From the 1784 French police directive requiring prior authorization for balloon flights to the complex international system of standards and recommended practices, certification and licensing that we have today under the Chicago Convention of 1944 and the International Civil Aviation Organization (ICAO), aviation law has progressed rapidly in line with advances of technology.
Nevertheless, the basic principle of airspace sovereignty – by which each state has exclusive jurisdiction over the airspace above its territory – has remained the underlying foundation of national aviation legislation and international aviation agreements.
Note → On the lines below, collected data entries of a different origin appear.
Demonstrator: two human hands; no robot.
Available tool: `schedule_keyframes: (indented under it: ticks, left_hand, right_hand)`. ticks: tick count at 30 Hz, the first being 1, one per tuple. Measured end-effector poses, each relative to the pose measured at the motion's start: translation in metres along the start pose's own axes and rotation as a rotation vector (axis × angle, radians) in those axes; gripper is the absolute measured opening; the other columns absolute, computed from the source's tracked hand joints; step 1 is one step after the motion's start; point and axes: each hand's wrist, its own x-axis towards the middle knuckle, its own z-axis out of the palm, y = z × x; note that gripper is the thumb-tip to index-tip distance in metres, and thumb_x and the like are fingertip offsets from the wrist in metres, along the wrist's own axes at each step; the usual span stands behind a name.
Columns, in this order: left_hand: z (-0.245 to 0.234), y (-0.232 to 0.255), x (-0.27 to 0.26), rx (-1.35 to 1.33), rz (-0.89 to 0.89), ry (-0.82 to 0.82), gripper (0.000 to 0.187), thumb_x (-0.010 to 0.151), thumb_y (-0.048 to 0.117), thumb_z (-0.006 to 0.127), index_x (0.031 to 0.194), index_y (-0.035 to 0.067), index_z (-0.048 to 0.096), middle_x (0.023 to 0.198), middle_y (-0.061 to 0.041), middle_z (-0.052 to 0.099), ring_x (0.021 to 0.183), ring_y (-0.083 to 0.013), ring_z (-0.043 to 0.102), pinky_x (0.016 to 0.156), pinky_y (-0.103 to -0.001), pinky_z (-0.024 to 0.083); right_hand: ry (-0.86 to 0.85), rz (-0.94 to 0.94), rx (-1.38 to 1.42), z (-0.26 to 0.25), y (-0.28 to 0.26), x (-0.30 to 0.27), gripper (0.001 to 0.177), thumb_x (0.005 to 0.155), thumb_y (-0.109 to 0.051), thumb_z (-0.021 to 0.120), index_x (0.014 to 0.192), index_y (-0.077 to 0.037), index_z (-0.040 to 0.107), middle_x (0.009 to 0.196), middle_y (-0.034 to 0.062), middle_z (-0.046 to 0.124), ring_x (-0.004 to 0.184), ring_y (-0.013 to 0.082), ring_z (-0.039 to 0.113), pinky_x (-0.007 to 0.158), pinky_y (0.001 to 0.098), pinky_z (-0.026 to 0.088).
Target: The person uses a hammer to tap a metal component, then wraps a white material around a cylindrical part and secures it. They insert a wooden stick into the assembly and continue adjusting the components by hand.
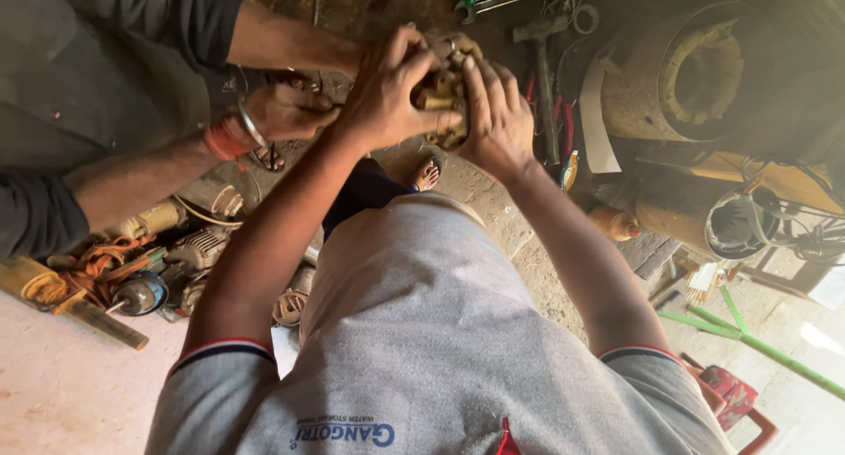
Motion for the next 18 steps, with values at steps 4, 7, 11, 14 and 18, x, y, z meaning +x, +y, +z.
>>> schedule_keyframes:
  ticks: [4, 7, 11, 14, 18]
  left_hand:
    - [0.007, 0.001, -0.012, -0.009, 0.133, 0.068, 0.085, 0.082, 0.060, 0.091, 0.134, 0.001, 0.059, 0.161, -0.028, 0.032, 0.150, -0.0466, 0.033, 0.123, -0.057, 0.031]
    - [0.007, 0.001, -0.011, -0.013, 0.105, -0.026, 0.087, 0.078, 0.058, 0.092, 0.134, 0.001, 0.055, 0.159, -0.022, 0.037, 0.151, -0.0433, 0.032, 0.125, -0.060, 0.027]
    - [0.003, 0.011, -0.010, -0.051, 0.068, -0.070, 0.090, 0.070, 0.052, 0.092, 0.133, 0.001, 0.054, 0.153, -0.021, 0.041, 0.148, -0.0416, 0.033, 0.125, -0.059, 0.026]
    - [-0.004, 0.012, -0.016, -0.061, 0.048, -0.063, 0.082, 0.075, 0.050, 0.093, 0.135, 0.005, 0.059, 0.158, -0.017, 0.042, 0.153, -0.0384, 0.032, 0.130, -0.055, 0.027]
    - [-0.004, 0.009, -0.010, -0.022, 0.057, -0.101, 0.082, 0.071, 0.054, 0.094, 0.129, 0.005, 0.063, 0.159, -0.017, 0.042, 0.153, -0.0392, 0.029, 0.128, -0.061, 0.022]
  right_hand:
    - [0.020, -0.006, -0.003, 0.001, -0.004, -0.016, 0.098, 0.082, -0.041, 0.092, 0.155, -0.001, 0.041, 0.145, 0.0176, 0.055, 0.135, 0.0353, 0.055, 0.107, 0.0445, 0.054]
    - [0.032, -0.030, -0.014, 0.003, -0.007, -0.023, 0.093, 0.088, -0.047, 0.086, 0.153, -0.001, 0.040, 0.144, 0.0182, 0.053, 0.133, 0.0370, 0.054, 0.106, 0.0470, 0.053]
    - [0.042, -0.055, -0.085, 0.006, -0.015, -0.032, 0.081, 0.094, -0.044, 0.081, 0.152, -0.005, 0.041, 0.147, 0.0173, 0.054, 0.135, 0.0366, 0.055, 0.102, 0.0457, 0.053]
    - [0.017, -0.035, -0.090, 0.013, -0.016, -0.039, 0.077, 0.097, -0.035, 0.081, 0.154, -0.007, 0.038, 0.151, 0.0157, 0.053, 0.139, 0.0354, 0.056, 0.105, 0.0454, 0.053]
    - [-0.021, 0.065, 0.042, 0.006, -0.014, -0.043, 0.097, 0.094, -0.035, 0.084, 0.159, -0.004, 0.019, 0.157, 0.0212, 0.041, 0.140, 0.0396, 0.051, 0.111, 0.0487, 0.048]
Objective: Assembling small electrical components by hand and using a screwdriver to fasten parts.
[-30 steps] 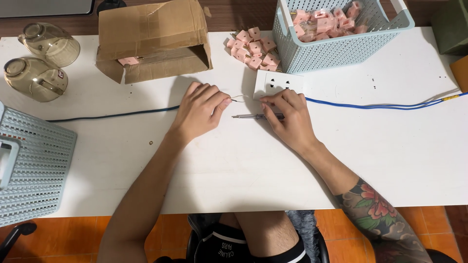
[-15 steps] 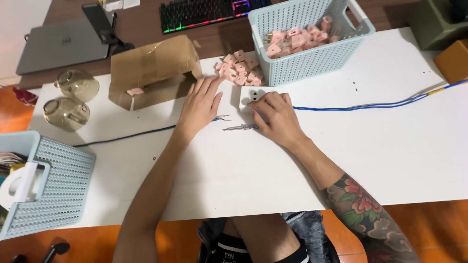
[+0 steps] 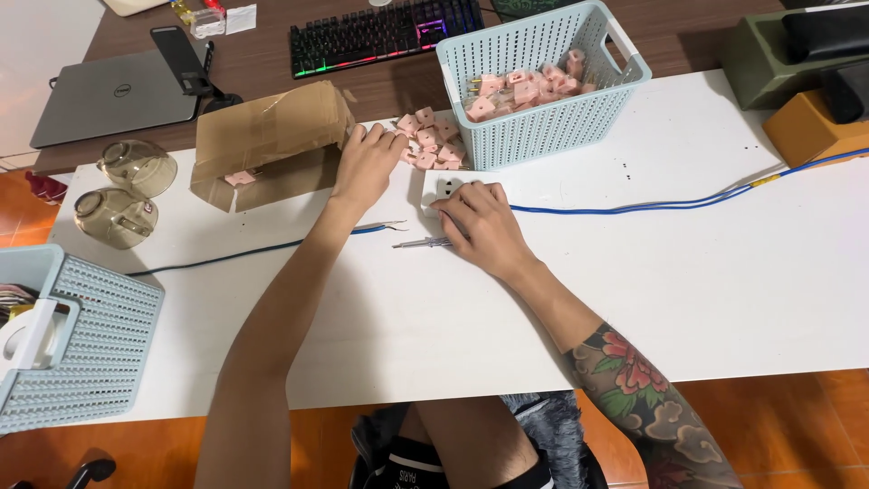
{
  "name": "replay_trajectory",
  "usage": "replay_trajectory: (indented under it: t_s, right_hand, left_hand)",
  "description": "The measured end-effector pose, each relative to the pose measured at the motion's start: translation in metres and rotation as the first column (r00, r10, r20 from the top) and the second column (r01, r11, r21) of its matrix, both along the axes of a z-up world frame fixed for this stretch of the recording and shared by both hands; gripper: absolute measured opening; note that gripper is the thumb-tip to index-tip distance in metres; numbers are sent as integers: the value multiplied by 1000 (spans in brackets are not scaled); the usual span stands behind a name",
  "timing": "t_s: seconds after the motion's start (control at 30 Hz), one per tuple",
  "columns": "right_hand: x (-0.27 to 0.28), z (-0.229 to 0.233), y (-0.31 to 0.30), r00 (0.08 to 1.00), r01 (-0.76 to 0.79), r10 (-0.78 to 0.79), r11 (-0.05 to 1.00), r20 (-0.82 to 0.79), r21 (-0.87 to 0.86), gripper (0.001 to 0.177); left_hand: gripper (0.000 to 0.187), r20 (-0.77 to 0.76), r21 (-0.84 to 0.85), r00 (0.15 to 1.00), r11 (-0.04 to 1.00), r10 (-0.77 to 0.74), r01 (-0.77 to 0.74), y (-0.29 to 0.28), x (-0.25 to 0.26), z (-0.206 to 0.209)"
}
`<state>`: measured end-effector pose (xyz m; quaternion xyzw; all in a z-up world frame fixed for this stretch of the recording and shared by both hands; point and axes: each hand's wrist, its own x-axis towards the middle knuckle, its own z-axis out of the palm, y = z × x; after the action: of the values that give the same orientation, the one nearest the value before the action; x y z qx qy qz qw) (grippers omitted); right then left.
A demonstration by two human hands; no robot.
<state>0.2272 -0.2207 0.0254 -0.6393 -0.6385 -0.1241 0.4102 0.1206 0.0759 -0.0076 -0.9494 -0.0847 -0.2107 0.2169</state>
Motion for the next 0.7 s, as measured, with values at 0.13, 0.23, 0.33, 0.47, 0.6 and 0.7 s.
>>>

This book offers an extraordinary wealth of information, from the ground up, of the law governing and regulating air transport today, with a strong emphasis on international aviation. A team of distinguished authors in the field of aviation law provide a cogent synthesis from which sound legal opinions and strategies of legal action may be confidently built.
This publication cites significant legislation and court rulings, including from the United States and the European Union, where far-reaching measures on market access, competition and passenger rights have set trends for other regions of the world.
The special case of Latin America has a chapter to itself. At a time when commercial aircraft have been used as lethal weapons for the first time, aviation law finds itself in the front line of responsibility for maintaining global aviation security.
For these and other reasons, this book will be of great value to the aviation law community, in particular the aviation law practitioner, airline lawyer, government regulator, and academic teacher and researcher of aviation law.